• _Directions_
Write out all of the lines below, exactly and completely.

+ + + + +

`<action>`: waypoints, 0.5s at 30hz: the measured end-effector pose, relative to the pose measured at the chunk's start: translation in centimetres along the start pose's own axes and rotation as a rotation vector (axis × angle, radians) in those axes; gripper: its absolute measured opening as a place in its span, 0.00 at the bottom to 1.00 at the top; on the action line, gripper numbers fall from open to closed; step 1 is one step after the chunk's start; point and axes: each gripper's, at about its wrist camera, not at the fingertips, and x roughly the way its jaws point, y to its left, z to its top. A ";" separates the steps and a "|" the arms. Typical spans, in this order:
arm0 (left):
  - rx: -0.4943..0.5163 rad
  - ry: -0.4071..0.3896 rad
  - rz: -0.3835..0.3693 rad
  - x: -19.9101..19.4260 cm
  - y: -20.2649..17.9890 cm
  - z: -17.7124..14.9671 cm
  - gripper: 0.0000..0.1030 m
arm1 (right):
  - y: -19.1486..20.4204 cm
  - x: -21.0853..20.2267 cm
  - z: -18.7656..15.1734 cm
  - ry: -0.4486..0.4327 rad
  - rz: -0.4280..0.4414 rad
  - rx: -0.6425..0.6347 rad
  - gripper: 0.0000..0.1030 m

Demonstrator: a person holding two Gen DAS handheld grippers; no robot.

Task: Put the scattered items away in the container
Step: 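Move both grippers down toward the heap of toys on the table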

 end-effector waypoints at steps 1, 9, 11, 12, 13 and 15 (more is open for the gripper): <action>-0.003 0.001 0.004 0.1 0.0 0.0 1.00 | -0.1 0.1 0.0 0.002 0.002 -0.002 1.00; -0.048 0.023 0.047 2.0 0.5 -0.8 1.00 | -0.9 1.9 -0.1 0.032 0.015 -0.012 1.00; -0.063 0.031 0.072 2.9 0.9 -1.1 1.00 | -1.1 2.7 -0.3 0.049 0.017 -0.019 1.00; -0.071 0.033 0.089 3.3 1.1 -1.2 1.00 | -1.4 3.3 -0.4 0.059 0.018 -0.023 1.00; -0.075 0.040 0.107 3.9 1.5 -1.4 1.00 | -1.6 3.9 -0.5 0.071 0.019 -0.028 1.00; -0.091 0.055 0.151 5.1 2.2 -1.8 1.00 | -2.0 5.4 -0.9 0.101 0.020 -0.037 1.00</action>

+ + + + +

• _Answer to this task_
`<action>`: waypoints, 0.5s at 30hz: the measured end-effector pose, relative to the pose measured at the chunk's start: translation in centimetres along the start pose's own axes and rotation as a rotation vector (axis × angle, radians) in those axes; gripper: its absolute measured opening as a place in its span, 0.00 at the bottom to 1.00 at the top; on the action line, gripper numbers fall from open to closed; step 1 is one step after the chunk's start; point and axes: each gripper's, at about its wrist camera, not at the fingertips, and x roughly the way its jaws point, y to its left, z to its top. A ";" separates the steps and a "|" the arms. Typical spans, in this order:
arm0 (left):
  - rx: -0.4943..0.5163 rad
  - ry: -0.4071..0.3896 rad
  - rz: -0.3835..0.3693 rad
  - x: -19.9101..19.4260 cm
  - y: -20.2649..17.9890 cm
  - z: -17.7124..14.9671 cm
  - gripper: 0.0000..0.1030 m
arm1 (right):
  - y: -19.1486..20.4204 cm
  - x: -21.0853..20.2267 cm
  - z: -18.7656..15.1734 cm
  - ry: -0.4486..0.4327 rad
  - rz: -0.4280..0.4414 rad
  - rx: -0.6425..0.6347 rad
  - gripper: 0.0000..0.1030 m

Demonstrator: a person holding two Gen DAS handheld grippers; no robot.

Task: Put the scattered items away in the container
Step: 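Move both grippers down toward the heap of toys on the table
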
 end-effector waypoints at steps 1, 9, 11, 12, 13 and 15 (more is open for the gripper): <action>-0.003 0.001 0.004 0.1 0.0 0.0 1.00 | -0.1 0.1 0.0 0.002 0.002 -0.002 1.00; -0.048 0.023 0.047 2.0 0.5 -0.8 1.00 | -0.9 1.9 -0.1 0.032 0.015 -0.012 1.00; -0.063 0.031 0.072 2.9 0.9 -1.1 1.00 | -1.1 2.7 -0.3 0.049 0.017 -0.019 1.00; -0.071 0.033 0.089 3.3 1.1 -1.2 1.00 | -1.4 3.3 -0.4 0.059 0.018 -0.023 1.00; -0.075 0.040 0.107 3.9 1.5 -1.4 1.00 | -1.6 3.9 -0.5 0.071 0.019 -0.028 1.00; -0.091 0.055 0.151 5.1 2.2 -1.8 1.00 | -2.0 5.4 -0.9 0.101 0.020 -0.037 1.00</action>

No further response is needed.